I have no idea how many hours I spent putting together a timeline of his medical records, prescriptions and the reasonable accommodations that the doctors had prescribed for his work. I was able to show that his supervisor had ignored those reasonable accommodations.

I put together a list of the medications he had been taking and tried to find a pharmacist or doctor that would write an opinion about what behaviors those medications might cause, but no one was willing to put their name or their company’s name on that kind of a document.

I did my research and finally found the web site, ‘drugs.com’. The site listed adverse interactions of taking different medications together and why each one reacted to others in a dangerous way. 

I inserted his medications. The site listed seven major adverse interactions and over sixty moderate adverse interactions.  The report described many of the problems he had been experiencing.  I gave one set of this report to #B and included a set with all of the other correspondence to help him.

The timeline of his medical treatment that I composed, the medication report and the other correspondence I wrote for him reversed his unemployment so he could receive his monthly payments, his attorney agreed to take his cases about the accidents, and his social security disability was approved the first time.

I am glad that I helped him get set up so he would have an income in another state when he and his girlfriend got back together. He moved so he could live with her.  He let me keep using the cell phone for emergencies until his contract ran out.

His daughter married the father of her daughter and I heard that they now have a son. I was told their wedding was beautiful.  #B said that he got to walk her down the isle.  I hope he gets to meet his son someday.  I wish them all well.

A saying that I like is “my life is just a series of AFGOs” (Another Freaking Growth Opportunity – and I cleaned up the ‘F’ from the way it was told to me). In fact, I like it more every year because I have learned to apply the concept to everything in my life. 

There is a lesson in everything, especially in the things that I think are bad when I am going through them. I can always look back and see what I was supposed to have learned. 

My life has gotten a lot easier now that I look for the lesson while I am in the middle of it. It is even better when I remember to make a gratitude list during those episodes so I don’t get frustrated, paranoid or depressed.

An example is when I am driving down the street and someone cuts me off or is driving radically. I had to learn to watch out for those people when I was driving semi over the road because some of them seemed to think that the rest of us are not as important as they are. 

Maybe they think we have more time to get where we are going and should just move out of their way. They honk their horns, as if that will do any good.  Maybe it is the same as swearing at us? 

I have noticed that most of those people are the ones who look mad behind the wheel. I choose to be the one that smiles and thanks them when they hold up their middle finger to tell me that I am number one.  I say a prayer for them to find peace.  It must be horrible to go through life with that much hostility toward others.

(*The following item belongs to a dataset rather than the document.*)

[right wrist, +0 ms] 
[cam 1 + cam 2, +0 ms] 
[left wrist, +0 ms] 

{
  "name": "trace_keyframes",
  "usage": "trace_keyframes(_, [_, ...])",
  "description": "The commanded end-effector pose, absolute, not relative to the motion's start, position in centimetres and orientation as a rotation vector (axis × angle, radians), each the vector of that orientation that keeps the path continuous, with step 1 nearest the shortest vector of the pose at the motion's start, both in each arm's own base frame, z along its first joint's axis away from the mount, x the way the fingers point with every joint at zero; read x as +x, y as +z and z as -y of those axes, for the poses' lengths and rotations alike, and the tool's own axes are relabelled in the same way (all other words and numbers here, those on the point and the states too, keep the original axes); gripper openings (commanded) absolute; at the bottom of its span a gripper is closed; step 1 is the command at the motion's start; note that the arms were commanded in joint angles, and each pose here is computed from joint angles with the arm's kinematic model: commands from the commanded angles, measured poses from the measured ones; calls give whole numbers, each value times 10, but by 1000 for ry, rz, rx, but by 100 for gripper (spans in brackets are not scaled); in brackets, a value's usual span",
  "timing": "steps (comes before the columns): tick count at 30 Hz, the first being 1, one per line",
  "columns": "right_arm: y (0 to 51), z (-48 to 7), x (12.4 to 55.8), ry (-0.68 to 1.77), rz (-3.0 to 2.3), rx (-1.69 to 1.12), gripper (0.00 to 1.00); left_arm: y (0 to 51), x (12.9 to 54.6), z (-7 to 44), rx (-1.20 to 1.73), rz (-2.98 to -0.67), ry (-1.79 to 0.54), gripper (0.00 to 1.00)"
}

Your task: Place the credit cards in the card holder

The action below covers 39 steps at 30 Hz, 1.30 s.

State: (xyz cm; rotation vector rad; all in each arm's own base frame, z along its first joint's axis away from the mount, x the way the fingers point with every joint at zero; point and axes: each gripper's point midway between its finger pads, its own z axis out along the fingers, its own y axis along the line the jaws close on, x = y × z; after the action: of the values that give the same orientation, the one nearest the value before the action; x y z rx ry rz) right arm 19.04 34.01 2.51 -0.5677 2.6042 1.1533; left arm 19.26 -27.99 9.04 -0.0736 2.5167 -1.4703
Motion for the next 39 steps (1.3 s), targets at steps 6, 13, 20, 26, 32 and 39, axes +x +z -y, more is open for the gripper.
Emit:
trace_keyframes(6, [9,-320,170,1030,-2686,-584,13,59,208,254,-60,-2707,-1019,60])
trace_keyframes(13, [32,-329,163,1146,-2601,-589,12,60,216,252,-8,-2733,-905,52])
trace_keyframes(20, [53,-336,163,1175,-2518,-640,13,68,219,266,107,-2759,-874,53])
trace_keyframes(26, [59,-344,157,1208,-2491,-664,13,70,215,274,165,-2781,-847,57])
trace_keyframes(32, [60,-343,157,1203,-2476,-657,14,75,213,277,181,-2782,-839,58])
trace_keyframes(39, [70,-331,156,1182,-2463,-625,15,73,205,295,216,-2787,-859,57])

I have tried to show you some of the lessons I have learned along the way so maybe you will not have to make the same mistakes, or at least not as many times as I did.

You know, lessons come in many different forms. For instance, I walked into a truck stop in Ohio several decades ago and saw an eighteen inch papier-maché baby gorilla hanging on a rope.  It was cute and had a sad look on its little face.  I was immediately drawn to it, and it went into my bunk for the trip home.  I named it George. 

He hung in my home for a number of years, was in storage when I did not have a home, and hung in front of a banana tree in my office when I was a disability rights advocate and investigator.

One day, while I was listening to a client’s complaints on the phone, I realized what George had been trying to tell me, “When you’re at the end of your rope, just tie a knot and hang on.”

I have come to believe that it is my job to just suit up, show up, pay attention and do the next right thing. I seldom know why I am anyplace in particular until I am in the middle of whatever is going to happen. 

One day I went to fill my car with gas. I intended to go back home, but I had a strong feeling that I was supposed to go to the AA club.  Since I have been more obedient to these feelings for a few years, I drove to the club. 

There was a lady on the porch that was having a mental health meltdown. Most people would have called the police, but because of my education and counseling training, I was able to help her get to the hospital so she could get back on her medications.  I know today that I am simply a conduit for something much larger than me.

It feels good that I am not wasting my education and training. My education is one big part of me being able to be comfortable in my own skin most of the time. All of my mentors along the way, in and out of the 12-Step program, have helped me stay sober for over thirty five years.  I remember them telling me to just help others when I tried to pay them for helping me.  That is what I tell people today, “Just pass on anything you may have learned from me, both what to do and what not to do.”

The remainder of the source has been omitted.